As informed yesterday, the new Mental Health and Addictions Centre of Excellence has been formally established within Ontario Health. This new centre will serve as the foundation on which the province will build a comprehensive and connected mental health and addictions system.

“For the past year, we’ve been travelling the province to hear about the changes Ontarians expect to see in our mental health and addictions system,” said Christine Elliott, Deputy Premier and Minister of Health. “Serving as the foundation for Ontario’s new mental health and addictions plan, which will be announced in the near future, the new Mental Health and Addictions Centre of Excellence will have a key role in improving the availability and quality of mental health and addictions services for all Ontarians, where and when they need them.”
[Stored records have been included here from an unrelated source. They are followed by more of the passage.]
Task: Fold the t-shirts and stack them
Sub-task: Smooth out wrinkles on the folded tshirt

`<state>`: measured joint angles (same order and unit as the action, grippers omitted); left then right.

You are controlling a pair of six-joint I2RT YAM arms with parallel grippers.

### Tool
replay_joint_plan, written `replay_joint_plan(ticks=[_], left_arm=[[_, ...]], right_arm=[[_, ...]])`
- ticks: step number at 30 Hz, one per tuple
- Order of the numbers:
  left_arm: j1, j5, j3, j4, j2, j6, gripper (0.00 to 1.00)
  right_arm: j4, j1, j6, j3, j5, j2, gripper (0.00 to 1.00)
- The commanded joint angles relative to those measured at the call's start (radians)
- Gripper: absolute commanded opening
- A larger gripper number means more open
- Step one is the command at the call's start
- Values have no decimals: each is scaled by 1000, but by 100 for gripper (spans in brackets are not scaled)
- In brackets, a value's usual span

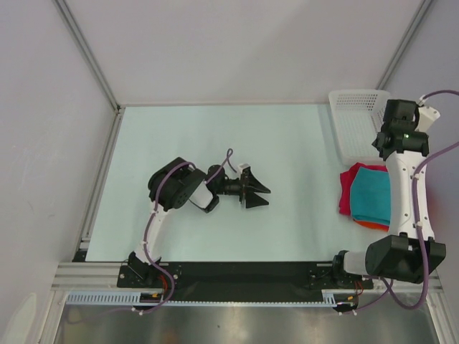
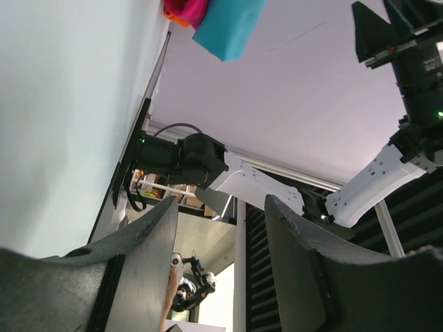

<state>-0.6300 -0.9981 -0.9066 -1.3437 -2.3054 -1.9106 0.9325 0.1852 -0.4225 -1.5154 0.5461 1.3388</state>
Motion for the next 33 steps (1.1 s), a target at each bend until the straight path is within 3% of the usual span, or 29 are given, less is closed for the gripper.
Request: replay_joint_plan(ticks=[1,14,20,27,33], left_arm=[[15,7,90,-385,21,-133,58],[23,-19,115,-385,96,-136,60],[23,-25,129,-385,93,-131,60],[24,-31,153,-385,106,-119,60],[29,-20,172,-385,126,-116,60]], right_arm=[[14,43,-36,125,26,-24,55],[-58,220,-139,417,58,57,54],[-89,303,-121,445,132,102,54],[-94,292,-117,397,169,239,54],[-46,183,-121,328,221,182,54]])
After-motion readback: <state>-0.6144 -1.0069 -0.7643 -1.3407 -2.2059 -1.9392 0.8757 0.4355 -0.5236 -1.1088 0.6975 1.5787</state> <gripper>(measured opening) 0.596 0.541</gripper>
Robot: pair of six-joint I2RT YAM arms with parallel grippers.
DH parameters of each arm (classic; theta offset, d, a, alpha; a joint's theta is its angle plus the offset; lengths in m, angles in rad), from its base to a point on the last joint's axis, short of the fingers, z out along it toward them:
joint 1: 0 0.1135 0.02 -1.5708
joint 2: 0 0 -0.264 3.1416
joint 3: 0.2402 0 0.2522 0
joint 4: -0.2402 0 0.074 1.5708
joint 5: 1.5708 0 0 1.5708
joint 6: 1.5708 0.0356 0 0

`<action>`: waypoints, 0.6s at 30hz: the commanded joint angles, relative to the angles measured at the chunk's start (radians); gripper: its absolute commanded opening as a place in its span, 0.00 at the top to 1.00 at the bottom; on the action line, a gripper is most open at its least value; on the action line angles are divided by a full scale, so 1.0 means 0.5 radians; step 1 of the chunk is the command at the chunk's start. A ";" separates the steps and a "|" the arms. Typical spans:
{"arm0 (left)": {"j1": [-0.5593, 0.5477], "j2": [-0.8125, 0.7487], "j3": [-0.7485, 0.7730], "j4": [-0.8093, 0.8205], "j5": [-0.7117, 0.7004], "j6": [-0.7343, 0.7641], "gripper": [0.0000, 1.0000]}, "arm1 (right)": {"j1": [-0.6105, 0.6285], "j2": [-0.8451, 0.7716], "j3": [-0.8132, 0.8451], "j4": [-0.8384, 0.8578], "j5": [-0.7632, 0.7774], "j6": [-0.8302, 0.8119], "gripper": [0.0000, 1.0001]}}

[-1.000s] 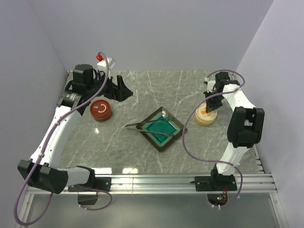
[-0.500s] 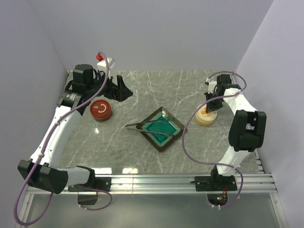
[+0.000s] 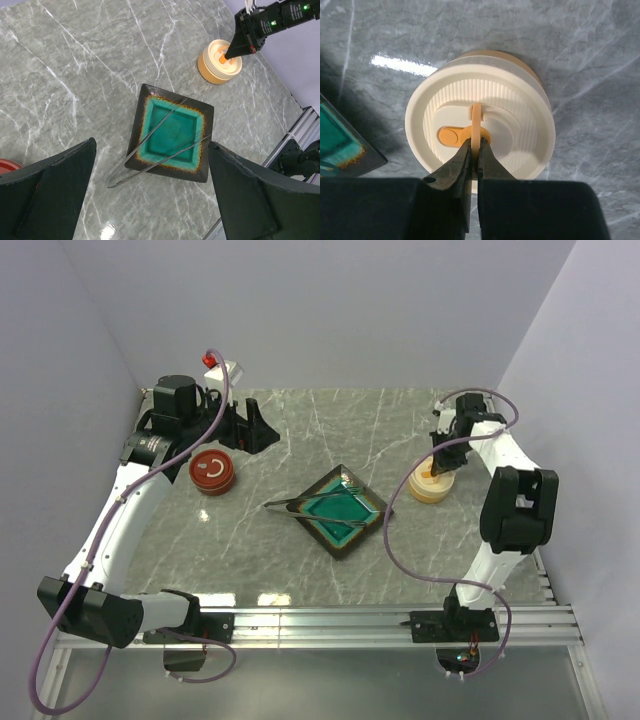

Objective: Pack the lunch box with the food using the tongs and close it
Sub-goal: Move the lunch box

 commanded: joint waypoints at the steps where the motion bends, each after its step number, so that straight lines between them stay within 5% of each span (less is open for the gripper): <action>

The Mental Health and Addictions Centre of Excellence will for the first time in Ontario’s history drive the broad, systemic transformation necessary to enable real and significant improvements to the quality and availability of services. The centre will do so by:

  • Acting as a central point of oversight for mental health and addictions care;
  • Being responsible for standardizing and monitoring the quality and delivery of evidence-based services and clinical care, to provide a better and more consistent patient experience in communities across the province;
  • Working together with sector experts, community-based providers, people with lived experience, families, caregivers and clinical researchers to create a consistent set of services and standards; and
  • Providing support and resources to Ontario Health Teams as they help patients navigate the system and connect patients to the mental health and addictions services they need.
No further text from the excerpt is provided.